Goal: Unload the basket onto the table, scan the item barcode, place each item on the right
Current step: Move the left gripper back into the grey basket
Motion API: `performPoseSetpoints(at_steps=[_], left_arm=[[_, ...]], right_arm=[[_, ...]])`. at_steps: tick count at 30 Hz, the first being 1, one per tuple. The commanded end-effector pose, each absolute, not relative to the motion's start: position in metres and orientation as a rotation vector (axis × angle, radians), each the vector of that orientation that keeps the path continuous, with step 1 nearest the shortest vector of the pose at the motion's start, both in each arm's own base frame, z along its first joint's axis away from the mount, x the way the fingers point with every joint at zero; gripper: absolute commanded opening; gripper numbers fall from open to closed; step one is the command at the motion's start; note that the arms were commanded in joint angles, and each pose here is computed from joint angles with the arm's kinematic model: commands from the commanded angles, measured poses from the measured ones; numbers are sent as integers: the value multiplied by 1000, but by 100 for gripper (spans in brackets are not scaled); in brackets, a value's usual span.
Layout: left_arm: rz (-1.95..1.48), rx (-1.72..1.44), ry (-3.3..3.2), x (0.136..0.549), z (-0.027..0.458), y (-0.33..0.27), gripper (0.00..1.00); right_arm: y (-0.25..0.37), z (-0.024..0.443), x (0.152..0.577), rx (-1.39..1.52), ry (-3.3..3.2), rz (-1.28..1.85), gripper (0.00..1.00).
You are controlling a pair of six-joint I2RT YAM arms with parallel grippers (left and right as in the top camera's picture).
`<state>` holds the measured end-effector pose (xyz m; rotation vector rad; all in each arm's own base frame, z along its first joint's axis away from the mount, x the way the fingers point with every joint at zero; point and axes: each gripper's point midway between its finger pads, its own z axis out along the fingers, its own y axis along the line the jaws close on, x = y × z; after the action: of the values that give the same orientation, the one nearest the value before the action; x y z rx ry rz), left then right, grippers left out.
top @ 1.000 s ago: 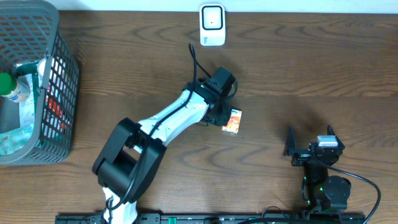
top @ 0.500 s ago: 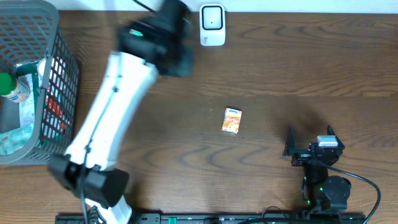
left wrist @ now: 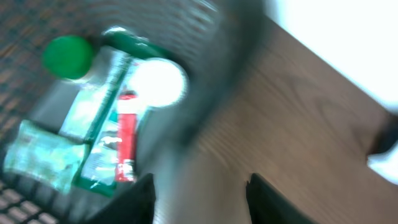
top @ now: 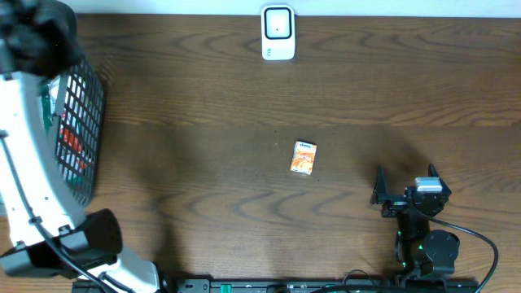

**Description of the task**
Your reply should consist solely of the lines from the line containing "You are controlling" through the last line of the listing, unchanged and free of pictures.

**Exercise solution**
You are controlling a pair of six-joint I2RT YAM arms with parallel grippers (left and right as in the top camera's picture).
`<state>` holds the measured end-effector pose (xyz m; rotation vector rad; all in each arm's own base frame, z along its first joint's axis away from the mount, x the way the fingers point with every joint at zero; point and axes: each gripper's point midway between its finger pads, its own z axis out along the fingers, its own y axis along the line the jaws close on, x = y × z; after the action: of the values that give the same orientation, the one nearest the value before the action; x y z rx ry rz), left then right, grippers left out.
top @ 1.000 s ago: 
top @ 0.500 s ago: 
left wrist @ now: 
top @ now: 

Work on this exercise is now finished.